• _DIRECTIONS_
Please report, as a single number with no other text, how many lines of the listing contain "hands".

• _DATASET EXCERPT_
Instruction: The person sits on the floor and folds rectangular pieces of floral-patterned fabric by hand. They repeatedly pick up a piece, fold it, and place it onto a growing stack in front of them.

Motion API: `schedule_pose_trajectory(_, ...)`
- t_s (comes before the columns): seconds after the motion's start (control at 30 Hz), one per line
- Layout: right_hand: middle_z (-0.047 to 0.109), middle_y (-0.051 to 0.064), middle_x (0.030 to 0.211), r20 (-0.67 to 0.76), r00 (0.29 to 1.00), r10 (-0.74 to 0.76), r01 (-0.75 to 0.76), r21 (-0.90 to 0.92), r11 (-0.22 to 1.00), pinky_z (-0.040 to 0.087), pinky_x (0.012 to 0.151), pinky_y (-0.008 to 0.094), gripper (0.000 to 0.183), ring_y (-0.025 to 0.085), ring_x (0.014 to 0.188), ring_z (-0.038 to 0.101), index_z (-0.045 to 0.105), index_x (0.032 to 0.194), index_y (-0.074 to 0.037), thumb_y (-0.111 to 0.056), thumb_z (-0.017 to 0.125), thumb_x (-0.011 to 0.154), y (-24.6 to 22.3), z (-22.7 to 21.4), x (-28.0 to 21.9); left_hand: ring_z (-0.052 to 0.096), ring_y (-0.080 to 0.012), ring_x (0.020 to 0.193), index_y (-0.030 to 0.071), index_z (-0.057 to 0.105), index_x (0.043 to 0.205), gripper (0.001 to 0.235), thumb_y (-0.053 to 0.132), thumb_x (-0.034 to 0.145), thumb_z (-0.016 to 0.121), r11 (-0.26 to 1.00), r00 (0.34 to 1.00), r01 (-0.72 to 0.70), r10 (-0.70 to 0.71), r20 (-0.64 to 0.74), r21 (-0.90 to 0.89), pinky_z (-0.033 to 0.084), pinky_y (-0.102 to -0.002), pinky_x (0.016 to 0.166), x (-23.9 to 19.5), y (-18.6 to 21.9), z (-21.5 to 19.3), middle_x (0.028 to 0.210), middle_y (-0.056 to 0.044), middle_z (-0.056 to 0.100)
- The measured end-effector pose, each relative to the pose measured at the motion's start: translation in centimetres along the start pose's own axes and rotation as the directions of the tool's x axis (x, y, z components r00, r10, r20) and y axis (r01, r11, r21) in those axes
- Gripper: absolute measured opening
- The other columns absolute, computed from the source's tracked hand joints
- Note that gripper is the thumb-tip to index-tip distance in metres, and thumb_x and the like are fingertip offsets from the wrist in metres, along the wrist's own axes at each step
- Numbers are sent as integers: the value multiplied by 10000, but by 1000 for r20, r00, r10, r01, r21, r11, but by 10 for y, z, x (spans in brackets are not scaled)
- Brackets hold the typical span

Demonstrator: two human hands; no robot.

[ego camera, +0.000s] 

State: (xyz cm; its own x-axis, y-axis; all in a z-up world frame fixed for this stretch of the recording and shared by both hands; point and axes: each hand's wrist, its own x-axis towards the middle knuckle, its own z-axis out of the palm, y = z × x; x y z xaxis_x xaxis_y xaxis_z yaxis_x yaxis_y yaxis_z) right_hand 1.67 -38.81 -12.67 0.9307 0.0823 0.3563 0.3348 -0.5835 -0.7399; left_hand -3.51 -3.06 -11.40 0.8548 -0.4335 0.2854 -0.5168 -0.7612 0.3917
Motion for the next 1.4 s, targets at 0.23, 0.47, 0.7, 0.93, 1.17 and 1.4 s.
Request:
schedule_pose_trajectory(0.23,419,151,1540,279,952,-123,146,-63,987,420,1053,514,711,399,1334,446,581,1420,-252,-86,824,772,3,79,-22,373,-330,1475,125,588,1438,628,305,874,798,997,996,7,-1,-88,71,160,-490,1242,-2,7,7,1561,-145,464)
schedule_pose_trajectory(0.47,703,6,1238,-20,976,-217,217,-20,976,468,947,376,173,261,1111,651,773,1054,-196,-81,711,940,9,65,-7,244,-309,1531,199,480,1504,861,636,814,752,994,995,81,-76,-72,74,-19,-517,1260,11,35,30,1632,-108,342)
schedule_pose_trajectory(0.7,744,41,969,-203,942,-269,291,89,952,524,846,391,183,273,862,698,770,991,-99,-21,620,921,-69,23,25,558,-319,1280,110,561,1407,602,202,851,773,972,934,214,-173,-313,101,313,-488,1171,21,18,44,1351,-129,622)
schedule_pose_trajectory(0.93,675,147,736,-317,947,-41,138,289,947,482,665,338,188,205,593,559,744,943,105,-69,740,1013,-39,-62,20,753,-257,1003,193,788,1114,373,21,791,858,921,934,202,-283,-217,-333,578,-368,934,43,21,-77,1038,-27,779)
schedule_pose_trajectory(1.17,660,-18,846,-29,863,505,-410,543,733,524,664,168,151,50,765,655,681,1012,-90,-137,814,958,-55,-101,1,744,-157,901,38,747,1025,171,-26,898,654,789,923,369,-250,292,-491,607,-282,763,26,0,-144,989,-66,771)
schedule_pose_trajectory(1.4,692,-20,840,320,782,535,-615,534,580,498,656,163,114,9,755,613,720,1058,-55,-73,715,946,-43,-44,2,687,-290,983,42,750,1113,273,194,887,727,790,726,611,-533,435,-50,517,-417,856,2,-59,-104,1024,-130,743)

• _ANSWER TO THIS PROBLEM_
2